Who uses self-talk?
You. Your competitors. Your teammates. Your coach. Possibly your dog/cat too.
What is self-talk?
Simply put, that little voice in your head. It can be split into two categories, “Instructional” and “Motivational” here are two generic examples of each:
• The voice that tells you to keep your core strong doing an exercise in the gym.
• The voice that tells you to keep going when things get tough and you want to quit.
• That voice telling you a cue to focus on in order to maintain your technique.
• The voice that reminds you why you’re doing this when you’re struggling for motivation.
Where do we use self-talk?
Most places… Getting out of bed. On the way to a match/race. During training. In the gym. Whilst you wait in the McDonald’s drive-through queue. You know what I mean!
Why should we focus on improving our self-talk?
We can’t escape it, so why not try and get the most out of it in order to make our performance even better?
As is often the case with sport psychology, improving already well-defined processes is the focus here- even a small change can provide huge benefits for an individual/team.

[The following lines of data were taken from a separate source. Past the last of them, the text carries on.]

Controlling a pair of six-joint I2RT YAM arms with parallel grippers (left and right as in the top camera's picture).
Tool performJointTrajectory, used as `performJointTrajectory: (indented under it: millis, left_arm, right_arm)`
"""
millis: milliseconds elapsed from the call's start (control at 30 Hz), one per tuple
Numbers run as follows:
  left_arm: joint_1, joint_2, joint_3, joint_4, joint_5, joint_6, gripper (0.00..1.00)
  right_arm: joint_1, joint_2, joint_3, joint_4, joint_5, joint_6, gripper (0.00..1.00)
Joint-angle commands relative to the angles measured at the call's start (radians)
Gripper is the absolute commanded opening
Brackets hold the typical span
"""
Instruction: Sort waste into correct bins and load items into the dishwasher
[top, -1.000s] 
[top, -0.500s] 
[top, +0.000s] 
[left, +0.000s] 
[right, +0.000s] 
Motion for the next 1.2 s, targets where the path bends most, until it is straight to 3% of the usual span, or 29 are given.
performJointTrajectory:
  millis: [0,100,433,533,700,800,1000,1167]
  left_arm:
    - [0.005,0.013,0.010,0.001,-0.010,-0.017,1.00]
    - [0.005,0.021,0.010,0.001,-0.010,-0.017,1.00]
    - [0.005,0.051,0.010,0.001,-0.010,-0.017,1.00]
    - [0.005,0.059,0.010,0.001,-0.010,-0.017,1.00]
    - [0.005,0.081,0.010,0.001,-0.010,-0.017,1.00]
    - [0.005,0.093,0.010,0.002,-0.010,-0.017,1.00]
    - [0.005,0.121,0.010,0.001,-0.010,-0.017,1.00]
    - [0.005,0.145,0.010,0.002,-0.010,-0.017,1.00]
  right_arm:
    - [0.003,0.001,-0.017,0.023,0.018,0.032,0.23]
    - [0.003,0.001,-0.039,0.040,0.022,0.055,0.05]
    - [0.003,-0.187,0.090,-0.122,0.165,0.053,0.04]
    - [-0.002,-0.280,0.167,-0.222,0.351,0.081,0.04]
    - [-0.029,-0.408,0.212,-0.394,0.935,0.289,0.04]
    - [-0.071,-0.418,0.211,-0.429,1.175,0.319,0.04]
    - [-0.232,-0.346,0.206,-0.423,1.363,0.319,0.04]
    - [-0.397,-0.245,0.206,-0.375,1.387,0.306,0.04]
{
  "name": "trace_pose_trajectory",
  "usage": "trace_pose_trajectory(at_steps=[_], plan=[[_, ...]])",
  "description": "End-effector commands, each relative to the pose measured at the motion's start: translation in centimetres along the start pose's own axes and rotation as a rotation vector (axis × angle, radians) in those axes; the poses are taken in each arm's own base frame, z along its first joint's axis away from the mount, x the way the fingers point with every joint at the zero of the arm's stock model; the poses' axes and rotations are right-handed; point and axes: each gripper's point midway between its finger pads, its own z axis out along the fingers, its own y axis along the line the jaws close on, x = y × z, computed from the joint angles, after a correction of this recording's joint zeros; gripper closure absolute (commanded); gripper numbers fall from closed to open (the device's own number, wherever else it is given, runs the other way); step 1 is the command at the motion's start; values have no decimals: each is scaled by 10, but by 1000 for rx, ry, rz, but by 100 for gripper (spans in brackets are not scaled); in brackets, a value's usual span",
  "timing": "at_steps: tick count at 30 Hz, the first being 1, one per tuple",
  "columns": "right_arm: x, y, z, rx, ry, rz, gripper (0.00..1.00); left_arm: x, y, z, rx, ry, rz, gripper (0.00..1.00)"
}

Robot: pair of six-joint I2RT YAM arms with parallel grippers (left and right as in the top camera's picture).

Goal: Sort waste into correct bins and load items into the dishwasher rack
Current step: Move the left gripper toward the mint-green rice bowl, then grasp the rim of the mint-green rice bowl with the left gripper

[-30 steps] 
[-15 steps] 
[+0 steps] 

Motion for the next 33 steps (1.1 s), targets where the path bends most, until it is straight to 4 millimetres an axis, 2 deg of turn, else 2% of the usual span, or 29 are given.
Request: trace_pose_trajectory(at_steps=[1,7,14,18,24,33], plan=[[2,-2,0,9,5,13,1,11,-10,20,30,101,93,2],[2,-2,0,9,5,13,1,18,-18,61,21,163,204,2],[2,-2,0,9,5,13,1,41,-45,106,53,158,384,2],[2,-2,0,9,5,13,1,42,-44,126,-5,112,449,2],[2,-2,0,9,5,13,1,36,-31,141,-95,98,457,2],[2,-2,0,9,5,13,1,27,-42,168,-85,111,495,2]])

Even the small act of becoming more aware of our self-talk can lead to a positive shift in performance, mental health and wellbeing.
How do we improve our self-talk?
Start with the simple exercise of documenting your self-talk: in the gym, at training, in matches etc. It’s important to not only record what you say, but also when you say it. Phone notes or a small journal are ideal for this.
After a good base of phrases/cues are built up from the exercise above, look for trends in times when your self-talk could be improved.
All that remains is to create new or adapted phrases/cues and try to use them in place of your existing self-talk in situations where you noticed it could be better.
Increase awareness and then practice, practice, practice. Not perfection, just progression.